You can read lots of stories about looting—how terrible it is—but seldom do the stories end with any practical solutions. This one will be different.
The place is in Jordan, on the southeastern shore of the Dead Sea. One would hardly expect to find major archaeological remains at the lowest spot on earth (nearly 1,300 feet below sea level) in as inhospitable a climate as one is likely to encounter—blazingly hot, practically waterless and frighteningly isolated. Contrary to what you might suppose, however, the area was quite heavily populated in several historical periods. We know this primarily because when people died they were buried, sometimes in huge cemeteries. Because of the climate, the bodies are often extraordinarily well preserved; hair, skin and even internal organs have survived.
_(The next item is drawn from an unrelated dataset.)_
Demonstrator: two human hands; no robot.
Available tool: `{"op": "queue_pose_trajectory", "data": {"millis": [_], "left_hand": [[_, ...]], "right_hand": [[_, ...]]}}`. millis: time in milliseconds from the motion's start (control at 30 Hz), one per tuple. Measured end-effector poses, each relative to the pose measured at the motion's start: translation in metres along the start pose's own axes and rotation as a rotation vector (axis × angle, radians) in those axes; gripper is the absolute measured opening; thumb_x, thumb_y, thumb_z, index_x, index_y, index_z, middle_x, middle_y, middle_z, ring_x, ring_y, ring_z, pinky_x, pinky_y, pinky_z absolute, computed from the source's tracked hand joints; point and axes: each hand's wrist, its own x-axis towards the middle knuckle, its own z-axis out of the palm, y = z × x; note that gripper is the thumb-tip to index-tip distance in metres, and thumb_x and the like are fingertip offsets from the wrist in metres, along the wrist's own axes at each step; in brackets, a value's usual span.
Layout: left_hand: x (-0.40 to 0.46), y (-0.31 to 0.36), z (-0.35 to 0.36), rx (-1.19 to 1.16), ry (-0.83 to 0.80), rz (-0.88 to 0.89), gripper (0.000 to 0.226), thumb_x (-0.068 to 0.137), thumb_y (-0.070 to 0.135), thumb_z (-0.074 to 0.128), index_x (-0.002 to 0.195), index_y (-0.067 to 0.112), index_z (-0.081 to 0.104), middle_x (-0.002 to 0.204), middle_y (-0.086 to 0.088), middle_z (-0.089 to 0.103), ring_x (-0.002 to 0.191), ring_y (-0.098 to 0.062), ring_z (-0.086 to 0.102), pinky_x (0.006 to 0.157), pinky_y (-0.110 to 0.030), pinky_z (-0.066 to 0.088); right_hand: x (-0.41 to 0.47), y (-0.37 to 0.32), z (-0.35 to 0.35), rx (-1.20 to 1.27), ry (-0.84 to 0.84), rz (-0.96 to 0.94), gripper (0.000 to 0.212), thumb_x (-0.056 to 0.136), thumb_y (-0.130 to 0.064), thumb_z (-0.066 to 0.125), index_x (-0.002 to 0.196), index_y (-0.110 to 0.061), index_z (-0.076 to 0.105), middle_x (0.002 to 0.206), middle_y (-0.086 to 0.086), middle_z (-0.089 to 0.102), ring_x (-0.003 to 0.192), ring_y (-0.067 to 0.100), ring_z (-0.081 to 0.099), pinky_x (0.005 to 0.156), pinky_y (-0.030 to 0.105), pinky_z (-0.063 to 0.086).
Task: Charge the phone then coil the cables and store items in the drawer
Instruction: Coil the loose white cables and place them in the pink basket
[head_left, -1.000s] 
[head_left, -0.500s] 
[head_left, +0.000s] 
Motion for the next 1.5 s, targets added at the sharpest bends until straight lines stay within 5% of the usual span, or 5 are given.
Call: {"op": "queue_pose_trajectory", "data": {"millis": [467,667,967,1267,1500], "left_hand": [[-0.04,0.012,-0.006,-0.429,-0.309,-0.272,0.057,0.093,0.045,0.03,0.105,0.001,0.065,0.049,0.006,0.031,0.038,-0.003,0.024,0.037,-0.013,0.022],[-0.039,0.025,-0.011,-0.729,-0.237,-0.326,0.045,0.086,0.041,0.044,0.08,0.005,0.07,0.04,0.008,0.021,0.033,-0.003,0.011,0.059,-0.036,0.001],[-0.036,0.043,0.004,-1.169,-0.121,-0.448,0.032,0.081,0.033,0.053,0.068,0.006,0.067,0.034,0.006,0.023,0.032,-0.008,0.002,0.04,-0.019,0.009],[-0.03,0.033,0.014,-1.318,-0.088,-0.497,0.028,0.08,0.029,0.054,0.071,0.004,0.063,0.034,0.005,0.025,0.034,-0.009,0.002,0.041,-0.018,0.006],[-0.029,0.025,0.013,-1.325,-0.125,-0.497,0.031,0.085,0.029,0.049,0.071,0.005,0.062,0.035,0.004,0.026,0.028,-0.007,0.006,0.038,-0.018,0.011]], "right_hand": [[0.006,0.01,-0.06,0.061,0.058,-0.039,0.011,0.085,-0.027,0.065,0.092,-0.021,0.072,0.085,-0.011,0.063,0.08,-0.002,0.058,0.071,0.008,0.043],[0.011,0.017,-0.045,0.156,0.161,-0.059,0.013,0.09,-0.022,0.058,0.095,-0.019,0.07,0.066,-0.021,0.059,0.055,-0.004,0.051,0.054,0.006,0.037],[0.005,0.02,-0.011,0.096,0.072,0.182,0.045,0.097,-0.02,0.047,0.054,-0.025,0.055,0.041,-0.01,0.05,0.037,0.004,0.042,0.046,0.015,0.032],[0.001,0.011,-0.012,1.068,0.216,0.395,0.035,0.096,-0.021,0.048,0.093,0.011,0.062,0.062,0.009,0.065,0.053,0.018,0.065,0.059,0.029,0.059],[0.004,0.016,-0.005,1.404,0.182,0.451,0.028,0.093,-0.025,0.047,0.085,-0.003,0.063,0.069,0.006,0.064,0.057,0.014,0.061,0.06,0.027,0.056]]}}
These burials are from Early Bronze Age I (c. 3300–3000 B.C.), the Middle Bronze Age (c. 2300–1550 B.C.), the Roman period (37 B.C.–324 A.D.), the Byzantine period (fourth to seventh centuries A.D.) and the medieval period. (Recently, some tombstones in this region have been purchased by the collector Shlomo Moussaieff; see “Ransomed for Posterity,” Field Notes) All together there are tens of thousands of graves. In addition to grave goods such as pottery and jewelry, some architecture where the dead once lived is still in the ground.